(Dataset items)
"""

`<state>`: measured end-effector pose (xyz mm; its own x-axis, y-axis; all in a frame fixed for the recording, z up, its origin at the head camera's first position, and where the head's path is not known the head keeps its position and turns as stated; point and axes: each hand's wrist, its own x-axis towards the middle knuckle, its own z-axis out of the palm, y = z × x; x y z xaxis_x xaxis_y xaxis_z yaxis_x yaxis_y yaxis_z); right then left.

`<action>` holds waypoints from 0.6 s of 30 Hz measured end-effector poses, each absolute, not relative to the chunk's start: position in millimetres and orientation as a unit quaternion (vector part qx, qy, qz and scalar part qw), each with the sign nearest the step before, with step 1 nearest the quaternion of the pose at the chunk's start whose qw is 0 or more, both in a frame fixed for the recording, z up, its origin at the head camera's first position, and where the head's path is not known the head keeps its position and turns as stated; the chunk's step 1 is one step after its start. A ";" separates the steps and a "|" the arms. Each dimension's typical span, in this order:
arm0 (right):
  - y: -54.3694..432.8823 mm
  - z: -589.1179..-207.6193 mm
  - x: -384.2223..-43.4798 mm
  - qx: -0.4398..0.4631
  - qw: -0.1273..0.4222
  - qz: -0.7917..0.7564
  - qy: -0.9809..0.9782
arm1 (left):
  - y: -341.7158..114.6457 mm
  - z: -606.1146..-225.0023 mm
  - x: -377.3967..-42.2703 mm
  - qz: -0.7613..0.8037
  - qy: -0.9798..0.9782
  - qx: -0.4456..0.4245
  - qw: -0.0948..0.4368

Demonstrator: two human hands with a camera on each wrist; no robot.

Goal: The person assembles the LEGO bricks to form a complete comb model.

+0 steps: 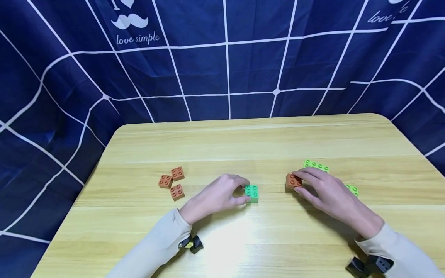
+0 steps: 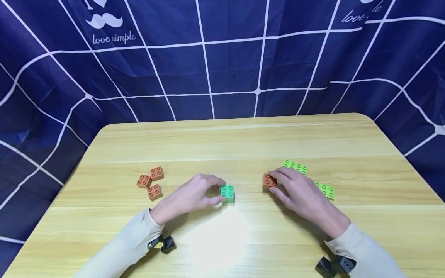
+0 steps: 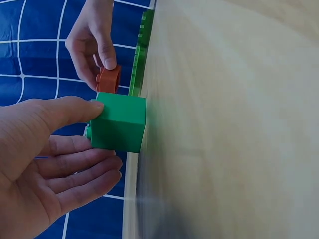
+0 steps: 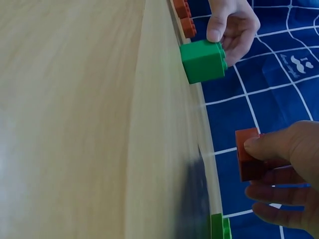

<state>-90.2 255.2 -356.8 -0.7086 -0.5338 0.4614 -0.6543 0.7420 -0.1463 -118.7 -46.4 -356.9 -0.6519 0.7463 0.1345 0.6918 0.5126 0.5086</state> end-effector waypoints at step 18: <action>242.8 -356.9 -90.5 0.334 0.190 0.168 -0.908 | -44.7 -358.3 -118.5 0.275 0.870 0.406 0.048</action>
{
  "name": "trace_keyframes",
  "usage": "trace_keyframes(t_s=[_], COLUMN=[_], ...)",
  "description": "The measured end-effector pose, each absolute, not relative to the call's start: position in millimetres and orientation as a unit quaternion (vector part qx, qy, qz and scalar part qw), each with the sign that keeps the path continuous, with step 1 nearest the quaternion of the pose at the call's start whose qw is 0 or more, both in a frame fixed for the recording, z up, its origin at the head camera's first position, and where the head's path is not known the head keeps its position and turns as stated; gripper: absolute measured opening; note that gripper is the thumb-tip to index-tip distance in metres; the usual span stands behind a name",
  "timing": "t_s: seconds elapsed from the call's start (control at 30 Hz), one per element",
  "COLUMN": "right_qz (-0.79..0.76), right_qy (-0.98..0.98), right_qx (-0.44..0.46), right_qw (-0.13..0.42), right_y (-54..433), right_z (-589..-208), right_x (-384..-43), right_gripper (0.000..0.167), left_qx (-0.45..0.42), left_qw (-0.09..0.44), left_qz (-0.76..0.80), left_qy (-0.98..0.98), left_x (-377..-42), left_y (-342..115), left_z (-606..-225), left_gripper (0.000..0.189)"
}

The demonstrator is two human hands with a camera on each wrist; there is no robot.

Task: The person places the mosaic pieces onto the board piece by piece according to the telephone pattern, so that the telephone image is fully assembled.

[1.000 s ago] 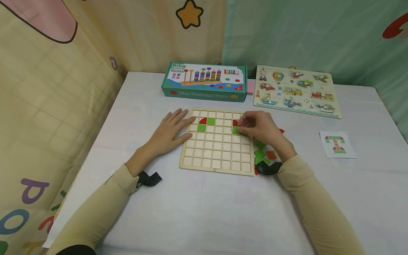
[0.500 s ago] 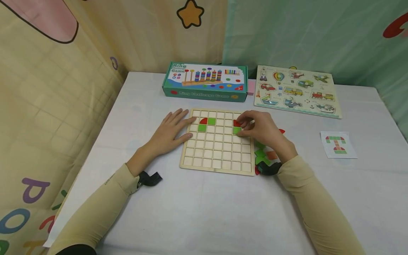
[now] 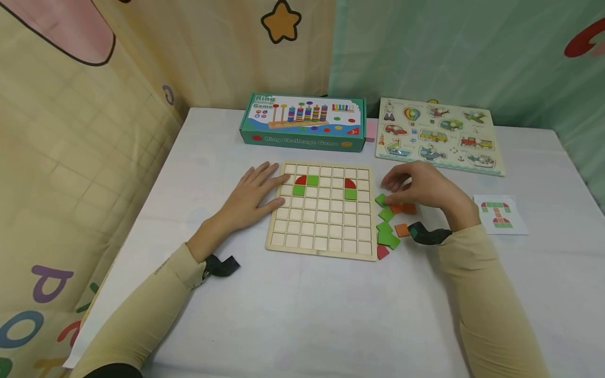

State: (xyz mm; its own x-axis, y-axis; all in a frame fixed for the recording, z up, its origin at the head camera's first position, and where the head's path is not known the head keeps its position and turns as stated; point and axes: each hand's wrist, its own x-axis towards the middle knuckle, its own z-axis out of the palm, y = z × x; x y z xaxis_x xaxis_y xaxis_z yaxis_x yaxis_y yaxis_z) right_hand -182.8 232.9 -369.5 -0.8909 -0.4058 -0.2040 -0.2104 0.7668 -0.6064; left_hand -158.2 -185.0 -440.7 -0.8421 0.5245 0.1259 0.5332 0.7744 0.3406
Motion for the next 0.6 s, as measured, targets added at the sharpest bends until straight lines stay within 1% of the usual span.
trace_keyframes(t_s=[0.07, 0.13, 0.33, 0.6], right_qz=[-0.295, -0.295, -0.288, -0.276], right_qy=[0.923, 0.92, 0.922, 0.925], right_qx=[-0.17, -0.178, -0.186, -0.187], right_qw=[0.18, 0.185, 0.182, 0.18], right_y=[237, 237, 232, 224], right_z=[-372, -374, -378, -378], right_x=[-184, -185, -185, -184], right_gripper=[0.035, 0.034, 0.025, 0.023], left_qx=[-0.281, -0.282, -0.281, -0.278], left_qw=[0.013, 0.014, 0.015, 0.012], left_qz=[-0.184, -0.185, -0.184, -0.182], left_qy=[-0.942, -0.941, -0.942, -0.943], left_x=[-158, -158, -159, -158], left_y=[-185, -185, -184, -185], left_z=[-441, -441, -440, -440], left_gripper=[0.064, 0.064, 0.064, 0.064])
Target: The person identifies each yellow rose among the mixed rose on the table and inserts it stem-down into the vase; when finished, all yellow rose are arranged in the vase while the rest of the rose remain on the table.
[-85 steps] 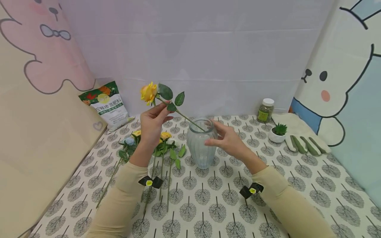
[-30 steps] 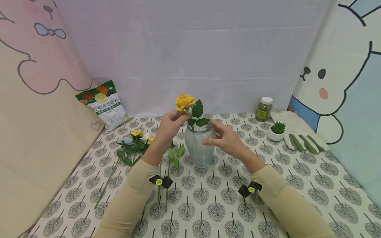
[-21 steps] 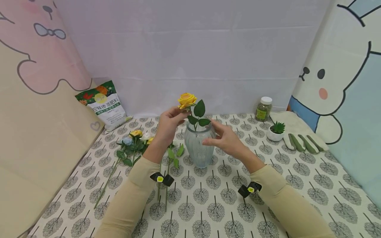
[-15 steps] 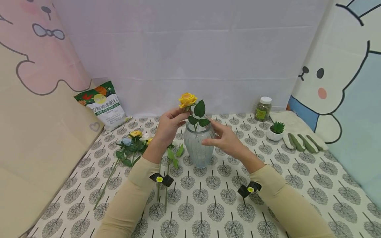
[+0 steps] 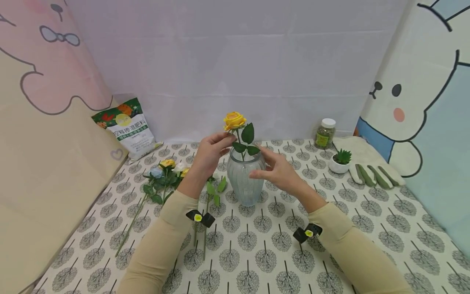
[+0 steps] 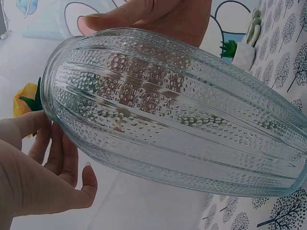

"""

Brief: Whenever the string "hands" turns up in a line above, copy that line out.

Reply to the exercise:
Demonstrator: two human hands with a camera on each wrist; no robot.
The demonstrator is two human hands with a camera on each wrist; there is no robot.

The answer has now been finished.